COLLECTED MATERIAL below:
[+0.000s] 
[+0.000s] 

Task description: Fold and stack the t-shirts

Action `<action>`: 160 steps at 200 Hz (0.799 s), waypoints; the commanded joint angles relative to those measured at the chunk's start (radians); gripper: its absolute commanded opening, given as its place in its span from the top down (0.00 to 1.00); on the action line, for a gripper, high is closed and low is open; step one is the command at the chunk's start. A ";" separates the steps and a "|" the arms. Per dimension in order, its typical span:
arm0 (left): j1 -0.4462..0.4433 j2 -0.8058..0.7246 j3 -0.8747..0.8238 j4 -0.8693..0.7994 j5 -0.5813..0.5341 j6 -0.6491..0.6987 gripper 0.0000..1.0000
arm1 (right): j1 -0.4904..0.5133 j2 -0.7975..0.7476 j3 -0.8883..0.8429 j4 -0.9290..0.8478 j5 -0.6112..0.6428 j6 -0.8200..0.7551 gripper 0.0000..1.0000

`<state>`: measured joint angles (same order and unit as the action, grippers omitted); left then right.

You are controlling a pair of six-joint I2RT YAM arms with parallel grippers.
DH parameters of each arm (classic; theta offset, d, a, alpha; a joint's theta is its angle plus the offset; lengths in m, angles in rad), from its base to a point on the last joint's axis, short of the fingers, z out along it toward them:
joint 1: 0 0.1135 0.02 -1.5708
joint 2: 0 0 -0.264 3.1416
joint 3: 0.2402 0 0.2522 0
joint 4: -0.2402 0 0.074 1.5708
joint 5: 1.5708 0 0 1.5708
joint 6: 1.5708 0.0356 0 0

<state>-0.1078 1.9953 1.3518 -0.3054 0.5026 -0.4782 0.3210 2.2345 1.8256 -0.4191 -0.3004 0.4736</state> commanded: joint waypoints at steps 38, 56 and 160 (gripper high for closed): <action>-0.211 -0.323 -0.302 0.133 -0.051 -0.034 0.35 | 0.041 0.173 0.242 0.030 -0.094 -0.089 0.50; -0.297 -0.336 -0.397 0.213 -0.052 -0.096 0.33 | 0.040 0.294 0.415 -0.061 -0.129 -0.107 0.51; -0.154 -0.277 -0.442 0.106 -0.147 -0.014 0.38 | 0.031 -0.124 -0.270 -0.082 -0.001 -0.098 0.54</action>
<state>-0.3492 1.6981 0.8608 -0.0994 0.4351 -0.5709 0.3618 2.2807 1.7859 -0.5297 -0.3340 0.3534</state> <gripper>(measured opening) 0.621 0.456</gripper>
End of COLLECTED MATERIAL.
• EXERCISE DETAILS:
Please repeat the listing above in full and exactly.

• TASK SOLUTION:
[+0.000s] 
[+0.000s] 

Task description: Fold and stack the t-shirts

Action `<action>`: 160 steps at 200 Hz (0.799 s), waypoints; the commanded joint angles relative to those measured at the chunk's start (radians); gripper: its absolute commanded opening, given as its place in its span from the top down (0.00 to 1.00); on the action line, for a gripper, high is closed and low is open; step one is the command at the chunk's start. A ";" separates the steps and a "|" the arms. Per dimension in order, its typical span:
arm0 (left): j1 -0.4462..0.4433 j2 -0.8058..0.7246 j3 -0.8747..0.8238 j4 -0.8693..0.7994 j5 -0.5813..0.5341 j6 -0.6491..0.6987 gripper 0.0000..1.0000
arm1 (right): j1 -0.4904..0.5133 j2 -0.7975..0.7476 j3 -0.8883..0.8429 j4 -0.9290..0.8478 j5 -0.6112..0.6428 j6 -0.8200..0.7551 gripper 0.0000..1.0000

`<state>`: measured joint angles (same order and unit as the action, grippers omitted); left then right.

You are controlling a pair of six-joint I2RT YAM arms with parallel grippers.
DH parameters of each arm (classic; theta offset, d, a, alpha; a joint's theta is its angle plus the offset; lengths in m, angles in rad), from its base to a point on the last joint's axis, short of the fingers, z out along it toward them:
joint 1: 0 0.1135 0.02 -1.5708
joint 2: 0 0 -0.264 3.1416
joint 3: 0.2402 0 0.2522 0
joint 4: -0.2402 0 0.074 1.5708
joint 5: 1.5708 0 0 1.5708
joint 6: 1.5708 0.0356 0 0

<state>-0.1078 1.9953 1.3518 -0.3054 0.5026 -0.4782 0.3210 2.2345 1.8256 -0.4191 -0.3004 0.4736</state> commanded: joint waypoints at steps 38, 56 and 160 (gripper high for closed): <action>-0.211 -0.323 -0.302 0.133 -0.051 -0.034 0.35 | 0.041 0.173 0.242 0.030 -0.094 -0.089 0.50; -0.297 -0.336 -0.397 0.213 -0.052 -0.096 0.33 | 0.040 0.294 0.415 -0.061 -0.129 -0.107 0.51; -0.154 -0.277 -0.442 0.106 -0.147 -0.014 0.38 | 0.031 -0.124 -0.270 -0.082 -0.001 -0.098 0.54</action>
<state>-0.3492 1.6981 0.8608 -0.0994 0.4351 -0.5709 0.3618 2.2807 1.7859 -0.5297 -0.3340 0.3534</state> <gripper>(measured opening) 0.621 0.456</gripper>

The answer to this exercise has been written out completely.